Exibindo ter também imensas dificuldades na construção do ritmo (o filme é interrompido diversas vezes por declarações feitas diretamente para a câmera por dois casais de estranhos que, além de repetirem coisas vistas noutros momentos do filme, não são nem um pouco engraçadas), o diretor, ao lado dos montadores Duda Izique e Leon Mosditchian, expõem um completo desconhecimento do que é timing cômico. Isso fica claro desde o início. Percebam como no começo, quando Roberta e José reagem indiferentemente ao jantar feito por seus respectivos parceiros, ao invés de mostrarem simultaneamente a reação dos dois através da tela dividida e conseguir, assim, ressaltar o humor, eles investem numa montagem alternada que deixa o momento previsível e comicamente inócuo. Vejam, também, como na cena em que Miguel e Roberta dizem um para o outro o quão maravilhoso deve ser o casamento de José e Malka, a opção de colocar depois de cada fala imagens que provam justamente o contrário, ou seja, que revelam a verdadeira natureza da vida a dois do casal mais velho, deixa o momento óbvio e repetitivo.

Assim como o diretor e os montadores, quem também revela a falta de timing cômico é Paulo Vilhena. Os momentos em que reage socando o ar e os travesseiros em razão da falta de sexo com a parceira são tão embaraçosos que não pude deixar de sentir vergonha alheia com o mico que o ator estava pagando. E o que falar dos sustos que toma quando ouve a campainha usada por Malka nas sessões de terapia? Eu não sabia se ficava bravo com a falta de talento de Vilhena ou com os responsáveis pelo elenco por ter escalado um ator que não tem a menor condição de protagonizar momentos de comédia.

O Amor no Divã

Já os outros atores não contribuem em nada para a melhora do filme. Já surgindo em cena investindo em um exagero que deixa claro a origem teatral do texto, Fernanda Paes Leme, Zezé Polessa e Daniel Dantas constrangem tanto nos instantes dramáticos quanto nos mais cômicos, uma vez que o único recurso que usam são inflexões na voz, suavizando-a quando a cena é mais densa e aumentando-a sobremaneira quando a cena é mais exagerada.
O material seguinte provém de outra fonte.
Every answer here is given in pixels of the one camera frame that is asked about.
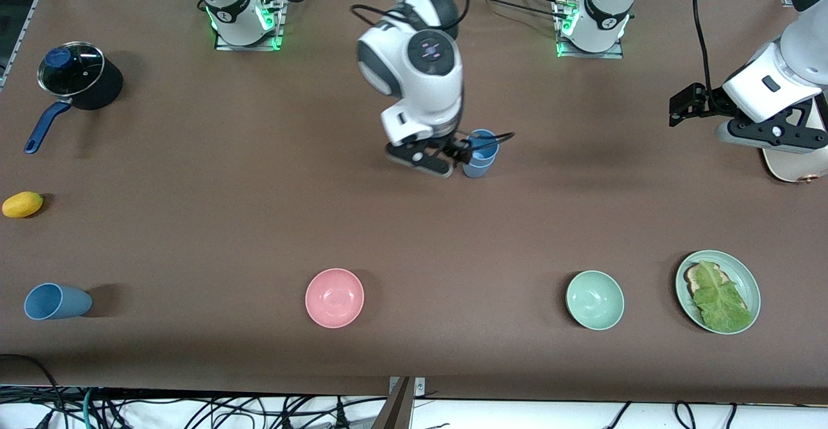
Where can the blue plastic cup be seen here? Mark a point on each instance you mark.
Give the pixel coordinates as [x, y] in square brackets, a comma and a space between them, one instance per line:
[486, 149]
[479, 170]
[65, 303]

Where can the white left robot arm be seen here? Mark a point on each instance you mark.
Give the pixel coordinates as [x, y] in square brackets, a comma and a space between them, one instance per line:
[770, 83]

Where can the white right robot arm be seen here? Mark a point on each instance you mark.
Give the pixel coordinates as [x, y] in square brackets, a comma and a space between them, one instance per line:
[420, 73]

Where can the cream round pan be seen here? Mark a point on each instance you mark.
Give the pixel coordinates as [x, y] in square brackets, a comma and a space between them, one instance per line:
[792, 167]

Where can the pale green plate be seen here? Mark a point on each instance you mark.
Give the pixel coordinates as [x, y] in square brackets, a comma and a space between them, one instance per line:
[744, 280]

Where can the pink bowl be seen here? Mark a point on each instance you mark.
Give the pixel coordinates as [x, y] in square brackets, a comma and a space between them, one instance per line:
[334, 298]

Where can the toasted bread slice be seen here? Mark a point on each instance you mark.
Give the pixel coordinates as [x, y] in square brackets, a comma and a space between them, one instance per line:
[695, 280]

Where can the green lettuce leaf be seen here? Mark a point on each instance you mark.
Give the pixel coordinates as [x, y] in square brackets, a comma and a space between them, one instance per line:
[721, 303]

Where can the pale green bowl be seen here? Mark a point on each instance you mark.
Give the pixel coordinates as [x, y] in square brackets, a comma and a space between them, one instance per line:
[595, 300]

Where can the dark metal bar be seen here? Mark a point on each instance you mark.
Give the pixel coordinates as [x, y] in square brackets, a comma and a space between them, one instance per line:
[396, 413]

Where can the yellow lemon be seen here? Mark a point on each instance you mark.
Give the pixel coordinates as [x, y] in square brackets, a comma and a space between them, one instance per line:
[22, 204]

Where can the metal table bracket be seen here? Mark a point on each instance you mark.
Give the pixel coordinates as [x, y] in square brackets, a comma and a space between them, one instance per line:
[419, 387]

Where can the aluminium profile rail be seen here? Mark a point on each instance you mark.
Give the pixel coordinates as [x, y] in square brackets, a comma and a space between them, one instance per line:
[29, 21]

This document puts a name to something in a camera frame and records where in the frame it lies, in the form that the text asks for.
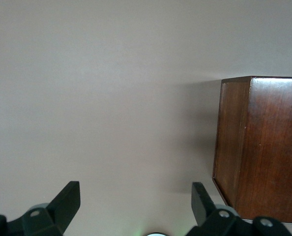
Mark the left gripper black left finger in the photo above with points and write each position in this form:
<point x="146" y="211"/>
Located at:
<point x="65" y="206"/>

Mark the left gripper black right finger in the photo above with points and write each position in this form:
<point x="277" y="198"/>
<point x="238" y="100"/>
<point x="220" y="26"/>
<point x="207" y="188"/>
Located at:
<point x="202" y="206"/>

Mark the dark wooden cabinet box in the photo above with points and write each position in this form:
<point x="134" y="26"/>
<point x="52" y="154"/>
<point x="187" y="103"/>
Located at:
<point x="271" y="147"/>

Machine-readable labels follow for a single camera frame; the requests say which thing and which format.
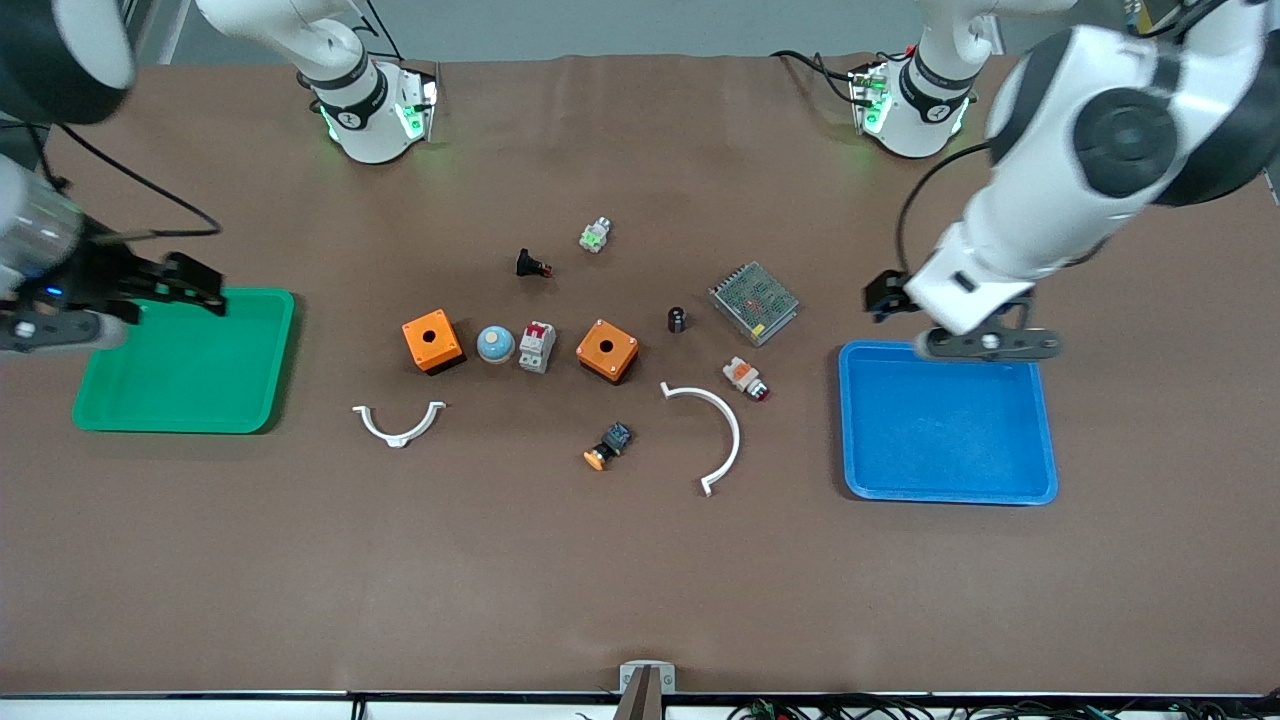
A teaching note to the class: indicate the orange white red indicator lamp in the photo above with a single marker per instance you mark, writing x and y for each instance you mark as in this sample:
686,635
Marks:
745,378

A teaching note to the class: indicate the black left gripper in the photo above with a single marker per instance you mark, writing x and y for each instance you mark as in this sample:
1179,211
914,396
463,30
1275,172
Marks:
884,295

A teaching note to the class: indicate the orange push button blue base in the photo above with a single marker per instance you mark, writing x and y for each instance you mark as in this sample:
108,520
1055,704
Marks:
609,446

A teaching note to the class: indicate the white red circuit breaker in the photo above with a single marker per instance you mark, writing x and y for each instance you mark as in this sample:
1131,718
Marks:
537,347

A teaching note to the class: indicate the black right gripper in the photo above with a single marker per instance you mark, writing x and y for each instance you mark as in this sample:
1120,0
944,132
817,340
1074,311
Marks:
100,275

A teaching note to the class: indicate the small white curved bracket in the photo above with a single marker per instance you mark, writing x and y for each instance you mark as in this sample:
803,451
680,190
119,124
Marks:
398,433

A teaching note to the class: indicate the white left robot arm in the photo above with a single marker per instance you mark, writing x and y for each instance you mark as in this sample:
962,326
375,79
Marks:
1050,200

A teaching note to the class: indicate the green plastic tray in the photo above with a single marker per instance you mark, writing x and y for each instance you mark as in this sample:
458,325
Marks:
185,362

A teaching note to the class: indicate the orange button box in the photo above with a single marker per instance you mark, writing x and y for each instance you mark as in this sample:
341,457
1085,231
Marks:
607,351
432,342

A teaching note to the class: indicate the blue dome button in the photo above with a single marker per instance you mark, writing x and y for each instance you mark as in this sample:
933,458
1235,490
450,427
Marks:
495,344

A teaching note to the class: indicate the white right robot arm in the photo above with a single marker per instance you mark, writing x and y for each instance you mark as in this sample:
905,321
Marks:
360,110

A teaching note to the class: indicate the blue plastic tray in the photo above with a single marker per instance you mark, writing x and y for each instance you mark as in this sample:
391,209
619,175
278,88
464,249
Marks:
945,425

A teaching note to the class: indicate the green white push button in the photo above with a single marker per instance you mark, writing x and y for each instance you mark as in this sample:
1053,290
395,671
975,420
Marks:
595,235

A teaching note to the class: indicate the large white curved bracket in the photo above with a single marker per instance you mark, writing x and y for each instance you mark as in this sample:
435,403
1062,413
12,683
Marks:
730,425

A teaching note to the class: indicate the black red switch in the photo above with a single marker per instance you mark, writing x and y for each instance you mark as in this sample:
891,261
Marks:
531,265

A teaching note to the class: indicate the metal mesh power supply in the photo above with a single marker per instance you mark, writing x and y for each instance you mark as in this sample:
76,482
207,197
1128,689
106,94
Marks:
754,303

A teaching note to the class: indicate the black cylindrical capacitor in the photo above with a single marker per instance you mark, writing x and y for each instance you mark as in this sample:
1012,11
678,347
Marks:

Além disso, um comentário deve ser feito sobre a dicção de Dantas, que é apressada e confusa, tornando quase impossível ouvir o que o ator diz em certos momentos do filme.

O Amor no Divã é um filme sem méritos. Não é engraçado, não entretém, é mal escrito, produzido, dirigido e atuado. Não pode nem ser chamado de cinema. É televisão de péssima qualidade exibida em salas escuras para um público maior. Poderia ser transmitido pela TV sem prejuízo algum. Fere a inteligência e sensibilidade do público. Trocando em miúdos, é uma daquelas obras sem motivo algum para existir.